22Perry John emphasized the dramatic change in his mother’s ability to accomplish tasks in and around her house following the 2019 accident. He described the valiant efforts she made to remain independent and maintain her pre-accident level of functionality. For instance, he recalled that she purchased additional vacuum cleaners and mop buckets for each floor of her house so that she would not have to transport these items up or down the stairs. However, the physical acts of cleaning despite these adaptations still proved too onerous. While she still insists on performing some comparatively minor cleaning when the housekeeper is absent, these are largely symbolic undertakings borne more out of a refusal to give up than mounting any substantive campaign on the total daily chores. Her son has also assumed a significant share of the housekeeping when the housekeeper is unavailable.
23The applicant also remains proactive in her physical rehabilitation despite the loss of funding by the respondent. She attends at Bramalea Senior Centre for an exercise class involving various stretching, punching, balancing and breathing exercises in which she can participate virtually. This is distinct from another senior centre where she attended long ago for leisure and social activities. At the Bramalea centre, she participates in a stretching exercise that simulates climbing a wall. She engages in these exercises between twice and three times each week, including the Thursday preceding the hearing. These exercises are similar to those she did prior to her shoulder surgery in November 2021. Although she is better able to perform the exercises, occasionally pain prevents her from doing so. She has been advised not to continue if in pain. Although these self-directed exercises assist with her pain to some extent, without more comprehensive therapy, they are limited in their efficacy.
The Minor Injury Guideline
24Subsection 3(1) of the Schedule defines a “minor injury” as “one or more of a sprain, strain, whiplash associated disorder, contusion, abrasion, laceration or subluxation and includes any clinically associated sequelae to such an injury and includes any clinically associated sequelae to such an injury.” Subsection 18(1) of the Schedule prescribes a $3,500.00 limit on medical and rehabilitation benefits payable for any one accident.

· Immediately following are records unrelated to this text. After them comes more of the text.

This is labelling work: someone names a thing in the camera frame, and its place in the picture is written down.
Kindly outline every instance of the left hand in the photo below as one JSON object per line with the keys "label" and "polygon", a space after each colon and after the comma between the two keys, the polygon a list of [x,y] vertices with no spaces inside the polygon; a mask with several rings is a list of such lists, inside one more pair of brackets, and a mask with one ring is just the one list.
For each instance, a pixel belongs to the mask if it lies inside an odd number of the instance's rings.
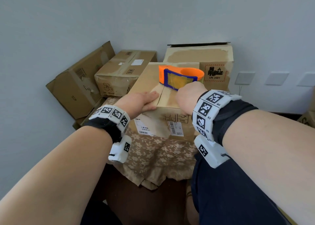
{"label": "left hand", "polygon": [[159,94],[156,91],[151,93],[129,93],[120,98],[115,106],[127,112],[132,120],[143,112],[155,110],[156,106],[152,105],[151,102],[157,99],[158,96]]}

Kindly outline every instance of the light switch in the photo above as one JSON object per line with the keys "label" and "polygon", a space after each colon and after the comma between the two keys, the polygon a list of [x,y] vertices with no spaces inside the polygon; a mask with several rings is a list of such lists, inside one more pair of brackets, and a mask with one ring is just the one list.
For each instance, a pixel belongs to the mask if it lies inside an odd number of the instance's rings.
{"label": "light switch", "polygon": [[281,86],[289,76],[290,72],[271,72],[268,76],[265,85]]}
{"label": "light switch", "polygon": [[306,72],[297,83],[298,86],[315,86],[315,72]]}
{"label": "light switch", "polygon": [[235,84],[249,85],[255,76],[255,72],[239,72],[235,80]]}

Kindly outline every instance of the barcode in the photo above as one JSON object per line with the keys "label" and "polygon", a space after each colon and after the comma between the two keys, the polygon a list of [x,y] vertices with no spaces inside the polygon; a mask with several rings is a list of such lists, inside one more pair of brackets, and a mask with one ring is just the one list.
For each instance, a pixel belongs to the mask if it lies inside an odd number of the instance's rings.
{"label": "barcode", "polygon": [[85,76],[85,73],[84,73],[84,71],[83,71],[83,68],[77,69],[77,70],[76,70],[76,75],[77,75],[80,79],[82,79],[82,77]]}
{"label": "barcode", "polygon": [[175,127],[174,127],[174,123],[173,123],[173,122],[170,122],[170,123],[169,123],[169,126],[171,127],[172,134],[176,134],[176,132],[175,132]]}

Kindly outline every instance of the right hand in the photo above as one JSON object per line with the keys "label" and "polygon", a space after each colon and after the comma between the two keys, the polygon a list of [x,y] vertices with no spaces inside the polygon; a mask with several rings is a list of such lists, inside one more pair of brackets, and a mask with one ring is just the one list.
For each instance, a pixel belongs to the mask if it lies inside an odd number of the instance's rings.
{"label": "right hand", "polygon": [[178,89],[176,101],[183,112],[191,115],[199,97],[206,91],[207,89],[201,82],[188,83]]}

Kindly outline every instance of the black wristband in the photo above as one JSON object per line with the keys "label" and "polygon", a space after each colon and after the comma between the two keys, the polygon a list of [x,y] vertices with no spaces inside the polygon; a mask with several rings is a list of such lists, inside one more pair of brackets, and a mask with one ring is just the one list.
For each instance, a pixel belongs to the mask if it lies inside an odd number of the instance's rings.
{"label": "black wristband", "polygon": [[104,119],[96,117],[85,122],[84,126],[86,125],[99,129],[104,129],[111,136],[113,143],[120,142],[122,139],[121,131],[117,128],[117,125],[107,118]]}
{"label": "black wristband", "polygon": [[223,137],[230,125],[242,114],[257,109],[257,107],[243,100],[230,101],[225,107],[221,108],[213,120],[212,135],[215,142],[222,145]]}

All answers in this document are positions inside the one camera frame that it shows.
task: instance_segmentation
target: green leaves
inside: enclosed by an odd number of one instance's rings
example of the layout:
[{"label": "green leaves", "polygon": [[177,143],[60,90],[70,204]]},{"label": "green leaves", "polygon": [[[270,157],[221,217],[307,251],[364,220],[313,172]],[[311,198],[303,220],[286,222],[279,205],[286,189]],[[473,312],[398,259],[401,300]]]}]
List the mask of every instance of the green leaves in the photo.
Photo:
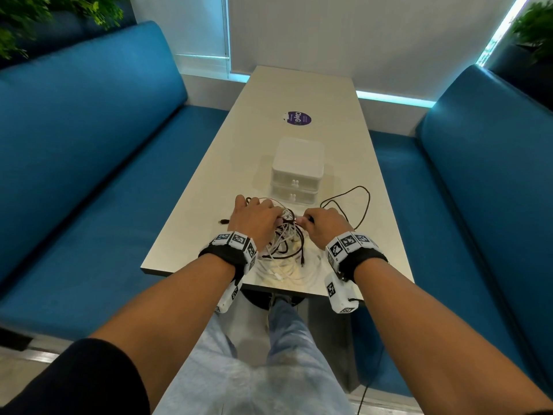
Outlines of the green leaves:
[{"label": "green leaves", "polygon": [[51,11],[68,10],[81,17],[91,17],[106,29],[119,26],[123,11],[120,0],[0,0],[0,57],[25,55],[17,47],[18,38],[34,37],[33,23],[51,20]]},{"label": "green leaves", "polygon": [[521,44],[536,47],[536,60],[553,57],[553,0],[532,3],[528,11],[513,22],[512,32]]}]

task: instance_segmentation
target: jeans
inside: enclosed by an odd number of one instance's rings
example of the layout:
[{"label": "jeans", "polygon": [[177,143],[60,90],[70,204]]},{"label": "jeans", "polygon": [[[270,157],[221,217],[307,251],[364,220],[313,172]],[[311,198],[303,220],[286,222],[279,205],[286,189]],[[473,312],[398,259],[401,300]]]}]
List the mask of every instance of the jeans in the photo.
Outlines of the jeans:
[{"label": "jeans", "polygon": [[155,415],[352,414],[352,407],[298,313],[284,300],[269,312],[266,365],[251,367],[211,317]]}]

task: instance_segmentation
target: seat backrest
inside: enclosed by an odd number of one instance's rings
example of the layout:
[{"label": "seat backrest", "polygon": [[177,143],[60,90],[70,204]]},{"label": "seat backrest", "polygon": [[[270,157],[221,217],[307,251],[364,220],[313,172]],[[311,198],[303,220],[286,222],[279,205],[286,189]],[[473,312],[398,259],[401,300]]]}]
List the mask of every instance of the seat backrest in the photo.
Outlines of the seat backrest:
[{"label": "seat backrest", "polygon": [[418,137],[551,382],[553,114],[471,66]]},{"label": "seat backrest", "polygon": [[0,72],[0,281],[186,101],[154,22]]}]

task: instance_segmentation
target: table top
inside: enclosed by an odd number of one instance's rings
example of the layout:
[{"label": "table top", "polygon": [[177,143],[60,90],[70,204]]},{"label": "table top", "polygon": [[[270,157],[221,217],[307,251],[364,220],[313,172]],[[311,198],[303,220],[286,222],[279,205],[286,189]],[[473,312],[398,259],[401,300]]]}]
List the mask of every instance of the table top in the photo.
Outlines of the table top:
[{"label": "table top", "polygon": [[[283,118],[300,111],[311,118],[292,125]],[[170,274],[194,260],[214,236],[226,231],[236,195],[270,197],[271,168],[281,137],[315,140],[325,146],[325,171],[314,206],[362,185],[370,206],[357,229],[370,236],[390,263],[411,281],[412,274],[391,208],[363,112],[350,78],[258,66],[205,153],[188,186],[151,247],[141,268]],[[337,201],[352,225],[367,205],[361,189]],[[307,206],[283,202],[296,215]],[[306,239],[303,268],[282,280],[256,264],[242,288],[280,290],[296,295],[324,295],[332,271],[324,254]],[[357,297],[361,293],[357,287]]]}]

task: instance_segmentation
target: forearm
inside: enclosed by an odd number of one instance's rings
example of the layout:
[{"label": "forearm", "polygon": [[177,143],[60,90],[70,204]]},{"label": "forearm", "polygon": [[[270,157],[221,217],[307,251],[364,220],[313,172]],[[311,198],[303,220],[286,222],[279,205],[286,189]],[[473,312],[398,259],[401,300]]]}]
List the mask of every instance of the forearm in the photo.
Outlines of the forearm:
[{"label": "forearm", "polygon": [[553,408],[515,364],[383,260],[359,265],[355,280],[425,413],[521,415]]},{"label": "forearm", "polygon": [[144,291],[91,335],[119,347],[135,363],[152,411],[233,276],[234,266],[203,255]]}]

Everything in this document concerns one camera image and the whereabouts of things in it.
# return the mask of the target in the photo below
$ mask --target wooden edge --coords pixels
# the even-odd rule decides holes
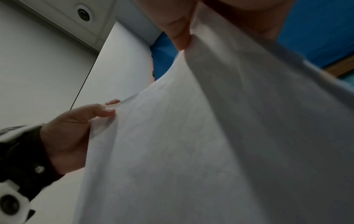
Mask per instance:
[[[354,55],[350,55],[344,59],[341,59],[327,67],[324,70],[335,77],[345,75],[354,71]]]

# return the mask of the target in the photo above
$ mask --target white ceiling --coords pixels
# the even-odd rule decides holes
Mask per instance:
[[[152,45],[161,31],[133,0],[20,0],[53,23],[100,51],[115,21]],[[84,5],[94,20],[83,21],[76,7]]]

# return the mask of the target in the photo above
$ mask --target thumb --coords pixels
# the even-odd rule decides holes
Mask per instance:
[[[95,117],[109,117],[114,114],[114,108],[107,108],[101,104],[90,104],[74,110],[69,110],[62,114],[62,118],[68,122],[85,123]]]

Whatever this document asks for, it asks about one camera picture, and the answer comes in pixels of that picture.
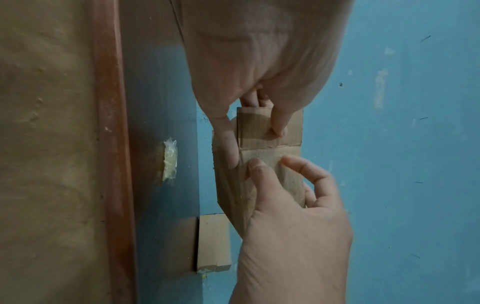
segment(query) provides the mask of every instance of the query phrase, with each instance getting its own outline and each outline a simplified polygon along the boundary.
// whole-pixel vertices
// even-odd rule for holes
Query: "small cardboard piece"
[[[255,186],[248,179],[248,162],[252,158],[258,158],[272,167],[285,190],[301,207],[305,207],[302,176],[280,163],[284,155],[300,156],[303,110],[293,114],[287,126],[288,133],[282,138],[277,137],[271,128],[271,111],[270,108],[237,109],[237,117],[231,121],[240,155],[235,169],[228,168],[225,152],[215,135],[212,139],[218,204],[240,237],[245,233],[257,197]]]
[[[227,271],[232,265],[229,220],[225,214],[200,216],[198,226],[198,273]]]

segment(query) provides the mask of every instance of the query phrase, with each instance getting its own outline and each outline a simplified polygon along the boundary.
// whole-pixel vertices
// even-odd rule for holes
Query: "brown wooden panel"
[[[135,220],[117,0],[92,0],[91,20],[112,302],[135,303]]]

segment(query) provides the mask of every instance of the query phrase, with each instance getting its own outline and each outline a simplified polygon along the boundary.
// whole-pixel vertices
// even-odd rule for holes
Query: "blue wall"
[[[478,0],[357,0],[302,145],[349,210],[349,303],[480,303],[478,83]],[[221,212],[200,109],[197,131],[200,212]],[[227,302],[235,269],[204,278],[204,303]]]

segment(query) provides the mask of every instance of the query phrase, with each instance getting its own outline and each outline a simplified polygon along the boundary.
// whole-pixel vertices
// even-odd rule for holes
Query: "cardboard flap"
[[[236,110],[240,150],[300,146],[304,124],[303,110],[295,112],[288,123],[288,133],[279,138],[270,124],[271,108],[241,107]]]

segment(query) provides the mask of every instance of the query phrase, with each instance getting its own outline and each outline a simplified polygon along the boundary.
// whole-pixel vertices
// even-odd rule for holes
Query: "hand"
[[[353,232],[334,178],[313,163],[282,164],[312,182],[306,209],[258,159],[248,164],[256,206],[238,258],[231,303],[344,303]]]
[[[292,114],[329,78],[353,2],[182,1],[193,92],[230,168],[238,165],[239,149],[229,106],[239,98],[242,106],[273,106],[271,126],[282,136]]]

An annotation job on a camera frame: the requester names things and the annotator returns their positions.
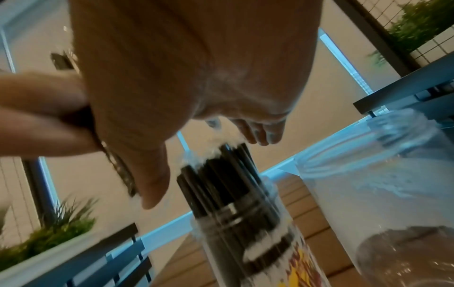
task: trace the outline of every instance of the transparent container
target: transparent container
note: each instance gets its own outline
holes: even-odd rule
[[[330,287],[271,185],[192,226],[221,287]]]
[[[379,116],[296,164],[373,286],[454,286],[454,147],[435,122],[410,109]]]

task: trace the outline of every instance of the brown wooden surface
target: brown wooden surface
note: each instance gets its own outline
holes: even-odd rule
[[[345,253],[309,190],[297,176],[276,183],[282,202],[333,287],[368,287]],[[153,280],[159,287],[218,287],[200,244],[189,235]]]

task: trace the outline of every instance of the bundle of black straws
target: bundle of black straws
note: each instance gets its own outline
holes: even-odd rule
[[[246,250],[281,223],[276,191],[266,188],[246,144],[219,147],[220,154],[203,164],[181,169],[177,182],[189,203],[205,251],[210,252],[224,284],[241,286],[264,272],[292,245],[290,230],[271,246],[258,248],[252,259]]]

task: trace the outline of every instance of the wooden table
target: wooden table
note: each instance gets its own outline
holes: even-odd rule
[[[279,194],[332,287],[370,287],[353,267],[302,180],[289,175]],[[189,235],[152,283],[153,287],[217,287],[201,245]]]

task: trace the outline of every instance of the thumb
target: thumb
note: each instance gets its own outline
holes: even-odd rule
[[[134,178],[142,199],[142,207],[155,207],[164,197],[170,183],[165,143],[156,149],[142,151],[139,155],[121,155],[121,158]]]

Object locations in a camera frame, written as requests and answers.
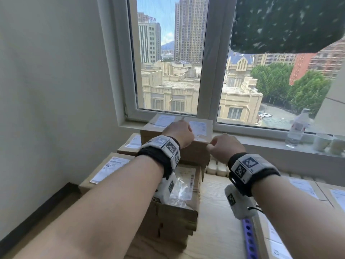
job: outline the green tree
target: green tree
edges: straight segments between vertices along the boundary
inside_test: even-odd
[[[303,108],[310,109],[310,117],[315,117],[330,89],[330,80],[318,71],[308,71],[295,81],[288,93],[293,110],[300,113]]]
[[[274,104],[279,101],[285,106],[292,68],[293,66],[286,63],[273,63],[267,66],[258,65],[252,69],[250,74],[258,79],[256,87],[263,93],[265,102]]]

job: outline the white car
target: white car
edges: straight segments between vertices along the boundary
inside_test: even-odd
[[[272,117],[269,113],[261,113],[260,117],[265,118],[265,117]]]

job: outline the white cup
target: white cup
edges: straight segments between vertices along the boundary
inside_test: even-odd
[[[316,134],[313,143],[313,149],[323,152],[325,148],[331,143],[333,136],[328,134]]]
[[[330,153],[340,155],[345,149],[345,136],[335,135],[330,143]]]

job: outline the sky
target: sky
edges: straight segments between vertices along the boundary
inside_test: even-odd
[[[138,12],[156,18],[160,23],[161,44],[174,40],[175,3],[180,0],[137,0]]]

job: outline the fist
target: fist
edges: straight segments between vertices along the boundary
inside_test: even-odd
[[[164,129],[162,135],[171,136],[176,139],[182,148],[187,147],[194,140],[192,129],[184,120],[172,122],[167,128]]]
[[[227,164],[230,157],[234,154],[245,152],[245,147],[236,139],[235,136],[228,134],[213,137],[210,144],[206,146],[208,152],[218,161]]]

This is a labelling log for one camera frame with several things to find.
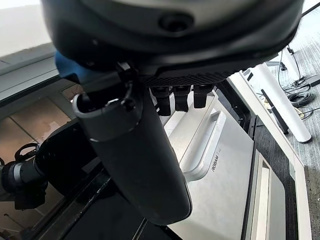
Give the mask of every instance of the white pole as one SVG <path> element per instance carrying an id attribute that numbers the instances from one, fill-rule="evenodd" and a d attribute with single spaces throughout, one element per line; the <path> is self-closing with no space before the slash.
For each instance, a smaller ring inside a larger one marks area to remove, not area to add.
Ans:
<path id="1" fill-rule="evenodd" d="M 287 48 L 282 50 L 282 62 L 288 69 L 288 73 L 290 74 L 291 78 L 296 81 L 299 80 L 299 69 L 295 62 L 294 57 L 289 53 Z"/>
<path id="2" fill-rule="evenodd" d="M 261 88 L 268 95 L 296 140 L 300 143 L 309 142 L 312 139 L 311 134 L 267 65 L 263 63 L 252 68 L 252 73 L 259 80 Z"/>

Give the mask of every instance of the white appliance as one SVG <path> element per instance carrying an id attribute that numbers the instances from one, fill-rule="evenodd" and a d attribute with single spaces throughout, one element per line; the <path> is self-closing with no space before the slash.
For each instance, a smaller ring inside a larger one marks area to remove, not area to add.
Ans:
<path id="1" fill-rule="evenodd" d="M 169 225 L 183 240 L 284 240 L 285 190 L 254 141 L 218 101 L 175 112 L 164 129 L 187 180 L 191 215 Z"/>

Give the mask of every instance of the wire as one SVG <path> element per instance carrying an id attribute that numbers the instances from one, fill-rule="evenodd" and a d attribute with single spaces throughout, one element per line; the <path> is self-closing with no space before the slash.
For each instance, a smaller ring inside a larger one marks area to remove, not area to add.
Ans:
<path id="1" fill-rule="evenodd" d="M 288 99 L 294 107 L 300 108 L 311 103 L 315 97 L 316 96 L 311 92 L 296 92 L 290 94 Z"/>
<path id="2" fill-rule="evenodd" d="M 278 83 L 280 85 L 280 88 L 287 94 L 290 94 L 290 92 L 287 92 L 280 84 L 280 68 L 281 68 L 281 62 L 282 62 L 282 57 L 283 57 L 283 52 L 284 50 L 281 50 L 281 57 L 280 57 L 280 62 L 279 62 L 279 67 L 278 67 Z"/>
<path id="3" fill-rule="evenodd" d="M 303 108 L 310 108 L 310 109 L 312 109 L 312 110 L 310 110 L 310 111 L 303 111 L 303 112 L 300 113 L 299 115 L 308 114 L 308 113 L 314 112 L 315 110 L 319 110 L 319 109 L 320 109 L 320 107 L 312 108 L 312 107 L 310 107 L 310 106 L 303 106 Z"/>
<path id="4" fill-rule="evenodd" d="M 312 114 L 314 114 L 314 110 L 310 106 L 303 106 L 301 108 L 311 109 L 310 111 L 302 112 L 298 108 L 295 108 L 295 110 L 298 112 L 298 115 L 300 116 L 301 120 L 306 120 L 306 119 L 310 118 L 312 116 Z"/>
<path id="5" fill-rule="evenodd" d="M 295 55 L 294 54 L 292 54 L 292 56 L 293 56 L 293 59 L 294 59 L 294 61 L 295 61 L 295 64 L 296 64 L 296 67 L 298 68 L 298 72 L 299 72 L 299 80 L 301 79 L 301 73 L 300 73 L 300 68 L 299 68 L 299 65 L 298 65 L 298 62 L 297 62 L 297 59 L 296 59 L 296 57 L 295 57 Z"/>

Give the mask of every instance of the white wall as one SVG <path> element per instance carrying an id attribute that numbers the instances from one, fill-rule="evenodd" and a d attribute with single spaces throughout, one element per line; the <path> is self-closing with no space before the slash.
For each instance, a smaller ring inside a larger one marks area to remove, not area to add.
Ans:
<path id="1" fill-rule="evenodd" d="M 305 11 L 312 8 L 314 5 L 318 4 L 319 2 L 320 0 L 304 0 L 302 12 L 304 13 Z"/>
<path id="2" fill-rule="evenodd" d="M 0 75 L 54 54 L 40 0 L 0 0 Z"/>

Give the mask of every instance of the black cable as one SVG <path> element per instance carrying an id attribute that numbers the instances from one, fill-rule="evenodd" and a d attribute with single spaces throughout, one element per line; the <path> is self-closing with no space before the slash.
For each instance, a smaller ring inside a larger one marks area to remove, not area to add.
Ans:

The applicant bears the burden of proving, on a balance of probabilities, that her injuries are not minor within the meaning of the Schedule.
25The applicant takes the position that she should be removed from the MIG because she has a pre-existing injury that has prevented her from achieving maximal recovery and because she experiences chronic pain as a result of the accident.
26Dr. Allan Kopyto, a general practitioner, saw the applicant in person on April 3, 2020 and performed an independent assessment to provide an objective opinion regarding the applicability of the MIG, as well as medical and rehabilitation benefits with the OCF-18 plan dated March 2, 2020 ($2,910.77). This assessment lasted approximately 75 minutes.
27Dr. Kopyto reported that the applicant walked with a normal gait and appeared healthy. She sat with a normal posture and appeared comfortable throughout the assessment. There was no evident impairment in memory or balance. She also reported no anxiety or depression. She described the circumstances and mechanics of the collision as well as the earlier 2016 accident.
28Dr. Kopyto conducted a physical examination and measured the applicant’s range of motion with a goniometer. Examination of her cervical region revealed no abnormalities on visual inspection. She reported tenderness at the superior aspect of the right trapezius. However, her active ranges of motion were measured and noted to be normal and her neck movements were fluid. Axial loading test was negative. The right shoulder sat higher than the left. Otherwise, both shoulders appeared normal and demonstrated a full active range of motion with respect to adduction. Abduction was also normal bilaterally.
29The applicant reported tenderness at the anterior aspect of the right shoulder and her right shoulder movements were correspondingly slightly guarded. Upper extremity reflexes (biceps, triceps and brachioradialis) were normal bilaterally, as was their tone and bulk. Grip strength was normal and equal bilaterally, as was sensitivity to light touch in the upper extremities. Examination of her hands and wrists was normal and he observed no swelling or tenderness. Range of motion was within normal limits. Examination of the upper and lower back regions revealed no abnormalities on inspection. Iliac crests appeared level and symmetric and there was no tenderness present. Ranges of motion of the lumbar spine were also measured and found to be normal. Forward flexion was normal and lumbar movements were fluid. Lower extremity reflexes were equal and normal bilaterally as was lower extremity tone.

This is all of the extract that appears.